October 16, 2006 | By | 4 Replies More

To the majority of people, every issue has 2 sides. One is right, and the other is wrong. The impression is that, if something is wrong about an argument, a position, a theory, then the entire thing is wrong. This is Aristotelian or Boolean reasoning. Famous smart people use this binary right/wrong or true/false principle to do great things. But…

Once upon a time, the world was flat. We now know (as of at least 2000 years ago) that this is wrong.
Once upon a time, people thought the world was a sphere. In the 19th century, it was measured that this was wrong.

Are these ideas both equally wrong, or is one more wrong than the other? In science, one recognizes degrees of error, magnitudes of mismeasurement. The flat Earth is off by a dimension, whereas the spherical Earth is off by a few percent. (It is fatter around the equator from spin, stretched further by lunar tide, and oddly flattened near the South Pole (possibly related to the events that caused the moon to splash off, and/or the continents to rise)).

Some ideas can be wronger than others.

When Creationists gleefully point out that (popular evolutionist) was in error about (detail of the theory at the time), they use this to claim that the entire structure of the theory is wrong. Never mind that this detail was usually found to be wrong by discovering its replacement in supporting the original theory.

When Punctuated Equilibrium replaced Darwinian gradualism late in the 20th century, before any of the 3 now-known causes of sudden global extinctions were discovered, no one in any field of science said that, because Darwin was wrong about this point all of his theory is wrong.
This binary thinking may work for an bipartisan election, but it is not scientific. Scientific theories all evolve from a global idea to explain the rough observations, to a suite of thousands of provable interrelated sub-theories that all hold together and prove ever-more-precise pieces of the puzzle. Proving a sub-theory wrong does as much damage to the main theory as pulling one fiber from a felt overcoat does to its coatness.

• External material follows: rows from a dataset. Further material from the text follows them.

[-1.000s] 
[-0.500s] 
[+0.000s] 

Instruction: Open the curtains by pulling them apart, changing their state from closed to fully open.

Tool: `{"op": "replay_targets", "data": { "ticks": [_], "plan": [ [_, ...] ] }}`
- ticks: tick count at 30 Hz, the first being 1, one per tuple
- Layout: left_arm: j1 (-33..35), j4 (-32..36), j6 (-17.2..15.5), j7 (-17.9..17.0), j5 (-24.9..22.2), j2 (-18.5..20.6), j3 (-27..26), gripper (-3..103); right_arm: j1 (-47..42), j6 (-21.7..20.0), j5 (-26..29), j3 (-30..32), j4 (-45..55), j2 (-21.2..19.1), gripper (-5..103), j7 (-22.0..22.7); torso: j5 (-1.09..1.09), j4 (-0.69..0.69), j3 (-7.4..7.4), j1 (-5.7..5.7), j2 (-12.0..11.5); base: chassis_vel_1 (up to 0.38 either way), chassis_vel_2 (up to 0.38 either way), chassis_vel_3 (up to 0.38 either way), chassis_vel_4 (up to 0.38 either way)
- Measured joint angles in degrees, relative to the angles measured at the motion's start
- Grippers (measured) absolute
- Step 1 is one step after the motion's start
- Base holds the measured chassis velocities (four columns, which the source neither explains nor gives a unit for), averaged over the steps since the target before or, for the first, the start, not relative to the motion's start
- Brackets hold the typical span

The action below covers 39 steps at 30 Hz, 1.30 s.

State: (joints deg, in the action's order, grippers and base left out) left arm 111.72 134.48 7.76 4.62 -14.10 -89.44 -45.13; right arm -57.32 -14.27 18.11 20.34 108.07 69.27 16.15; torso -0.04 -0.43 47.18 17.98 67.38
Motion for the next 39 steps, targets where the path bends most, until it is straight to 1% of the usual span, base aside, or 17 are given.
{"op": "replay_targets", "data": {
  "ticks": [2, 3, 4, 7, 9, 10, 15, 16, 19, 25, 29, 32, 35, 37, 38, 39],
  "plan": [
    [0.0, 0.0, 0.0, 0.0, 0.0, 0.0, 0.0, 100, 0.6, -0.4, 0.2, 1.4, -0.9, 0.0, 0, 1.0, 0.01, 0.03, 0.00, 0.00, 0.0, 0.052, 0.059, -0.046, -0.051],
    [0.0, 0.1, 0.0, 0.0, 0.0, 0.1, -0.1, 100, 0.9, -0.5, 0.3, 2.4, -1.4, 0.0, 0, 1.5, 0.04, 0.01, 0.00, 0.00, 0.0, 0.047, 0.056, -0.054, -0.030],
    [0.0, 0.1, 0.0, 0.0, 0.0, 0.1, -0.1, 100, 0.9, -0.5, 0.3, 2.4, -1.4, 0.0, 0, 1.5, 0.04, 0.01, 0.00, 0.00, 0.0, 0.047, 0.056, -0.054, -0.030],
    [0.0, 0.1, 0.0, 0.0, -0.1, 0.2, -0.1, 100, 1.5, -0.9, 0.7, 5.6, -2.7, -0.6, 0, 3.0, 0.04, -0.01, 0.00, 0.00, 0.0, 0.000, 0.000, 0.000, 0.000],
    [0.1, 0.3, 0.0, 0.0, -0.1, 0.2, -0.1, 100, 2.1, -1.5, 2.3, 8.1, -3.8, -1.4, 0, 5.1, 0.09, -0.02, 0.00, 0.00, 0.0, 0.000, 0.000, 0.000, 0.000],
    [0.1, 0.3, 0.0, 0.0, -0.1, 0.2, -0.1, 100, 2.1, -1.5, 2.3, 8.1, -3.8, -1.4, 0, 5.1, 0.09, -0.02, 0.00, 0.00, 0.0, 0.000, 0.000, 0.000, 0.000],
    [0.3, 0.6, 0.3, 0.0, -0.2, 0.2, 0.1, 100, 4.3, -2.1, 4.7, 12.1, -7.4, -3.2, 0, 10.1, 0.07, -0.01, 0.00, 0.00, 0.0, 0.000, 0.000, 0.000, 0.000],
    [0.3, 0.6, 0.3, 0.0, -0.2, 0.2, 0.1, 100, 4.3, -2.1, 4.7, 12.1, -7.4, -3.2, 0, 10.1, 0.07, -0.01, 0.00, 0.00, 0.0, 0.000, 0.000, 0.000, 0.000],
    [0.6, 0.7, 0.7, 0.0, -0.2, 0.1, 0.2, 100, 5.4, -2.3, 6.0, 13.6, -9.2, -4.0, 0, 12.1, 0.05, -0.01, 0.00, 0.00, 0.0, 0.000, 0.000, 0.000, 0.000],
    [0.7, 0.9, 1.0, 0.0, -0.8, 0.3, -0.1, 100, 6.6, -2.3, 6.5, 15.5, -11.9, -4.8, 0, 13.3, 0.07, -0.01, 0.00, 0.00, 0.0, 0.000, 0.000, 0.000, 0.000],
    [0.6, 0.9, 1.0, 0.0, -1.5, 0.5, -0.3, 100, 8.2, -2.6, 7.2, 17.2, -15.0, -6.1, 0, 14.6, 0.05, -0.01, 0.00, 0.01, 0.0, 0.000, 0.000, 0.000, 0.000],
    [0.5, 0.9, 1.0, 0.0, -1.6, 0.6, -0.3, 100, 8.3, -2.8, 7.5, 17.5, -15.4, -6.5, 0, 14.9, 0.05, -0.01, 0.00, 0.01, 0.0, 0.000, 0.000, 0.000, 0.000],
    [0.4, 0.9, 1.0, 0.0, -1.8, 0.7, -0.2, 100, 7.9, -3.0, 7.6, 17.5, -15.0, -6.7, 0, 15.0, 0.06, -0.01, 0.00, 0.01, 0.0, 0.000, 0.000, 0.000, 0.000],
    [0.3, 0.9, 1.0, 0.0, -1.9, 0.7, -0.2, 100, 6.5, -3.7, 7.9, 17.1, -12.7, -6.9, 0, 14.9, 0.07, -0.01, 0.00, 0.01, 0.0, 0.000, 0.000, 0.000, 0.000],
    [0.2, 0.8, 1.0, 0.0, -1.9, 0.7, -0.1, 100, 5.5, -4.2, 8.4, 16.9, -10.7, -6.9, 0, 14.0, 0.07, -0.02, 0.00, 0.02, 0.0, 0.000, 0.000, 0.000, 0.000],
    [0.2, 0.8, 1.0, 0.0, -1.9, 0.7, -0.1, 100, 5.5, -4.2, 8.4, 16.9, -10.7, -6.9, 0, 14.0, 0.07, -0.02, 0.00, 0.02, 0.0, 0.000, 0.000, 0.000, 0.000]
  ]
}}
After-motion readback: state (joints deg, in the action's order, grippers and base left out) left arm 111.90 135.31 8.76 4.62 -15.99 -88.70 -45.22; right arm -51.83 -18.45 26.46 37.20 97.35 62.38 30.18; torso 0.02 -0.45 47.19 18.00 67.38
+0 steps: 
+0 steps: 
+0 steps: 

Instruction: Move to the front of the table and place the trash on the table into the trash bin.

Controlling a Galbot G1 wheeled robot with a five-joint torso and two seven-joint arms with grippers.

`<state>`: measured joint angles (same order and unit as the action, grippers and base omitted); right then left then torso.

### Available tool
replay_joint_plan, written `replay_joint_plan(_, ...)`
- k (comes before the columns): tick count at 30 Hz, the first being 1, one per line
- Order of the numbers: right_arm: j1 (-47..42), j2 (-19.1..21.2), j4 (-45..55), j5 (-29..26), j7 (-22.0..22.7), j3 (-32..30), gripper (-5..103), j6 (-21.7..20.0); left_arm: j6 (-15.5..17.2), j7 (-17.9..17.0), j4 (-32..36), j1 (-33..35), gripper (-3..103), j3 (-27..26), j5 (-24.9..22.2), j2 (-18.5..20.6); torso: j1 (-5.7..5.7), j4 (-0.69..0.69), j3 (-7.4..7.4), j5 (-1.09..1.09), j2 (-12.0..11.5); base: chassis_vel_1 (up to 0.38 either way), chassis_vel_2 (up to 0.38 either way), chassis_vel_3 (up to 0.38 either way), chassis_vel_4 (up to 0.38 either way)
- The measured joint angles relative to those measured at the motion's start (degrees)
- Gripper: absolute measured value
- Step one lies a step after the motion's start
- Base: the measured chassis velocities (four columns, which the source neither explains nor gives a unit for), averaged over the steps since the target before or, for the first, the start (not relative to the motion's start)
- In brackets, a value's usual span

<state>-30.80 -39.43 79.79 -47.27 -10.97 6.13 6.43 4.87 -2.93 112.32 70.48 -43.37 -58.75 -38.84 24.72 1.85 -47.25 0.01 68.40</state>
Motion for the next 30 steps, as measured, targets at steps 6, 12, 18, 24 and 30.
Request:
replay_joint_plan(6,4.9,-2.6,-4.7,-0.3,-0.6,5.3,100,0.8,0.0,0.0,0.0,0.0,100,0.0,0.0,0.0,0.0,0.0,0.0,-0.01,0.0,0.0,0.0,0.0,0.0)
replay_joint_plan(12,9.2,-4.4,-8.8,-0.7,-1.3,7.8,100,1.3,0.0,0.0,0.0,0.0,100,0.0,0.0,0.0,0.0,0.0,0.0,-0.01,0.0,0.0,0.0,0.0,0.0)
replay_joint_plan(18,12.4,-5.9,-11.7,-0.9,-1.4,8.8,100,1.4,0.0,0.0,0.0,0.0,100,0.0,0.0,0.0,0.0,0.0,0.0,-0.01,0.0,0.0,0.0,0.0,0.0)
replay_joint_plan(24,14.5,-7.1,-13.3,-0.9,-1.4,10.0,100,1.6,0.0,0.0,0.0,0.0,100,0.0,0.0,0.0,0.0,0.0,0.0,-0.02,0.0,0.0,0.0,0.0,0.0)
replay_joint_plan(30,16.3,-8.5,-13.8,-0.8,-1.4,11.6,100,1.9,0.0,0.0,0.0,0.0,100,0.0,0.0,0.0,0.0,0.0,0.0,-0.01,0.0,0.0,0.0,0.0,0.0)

F’rinstance: One can be wrong about the exact order of precedence in (for example) proto-horse fossils without affecting the obvious fact that small 3-toed horses did exist, and no longer do. Whether the fossils with the 2 vestigial toes predated the 3-toed variety (even though they are always found in a younger stratum), or fit into the obvious place between the modern 1-toed horse and the older 3 toed variety does not affect the theory that the horse has changed over time, and as its environment changed.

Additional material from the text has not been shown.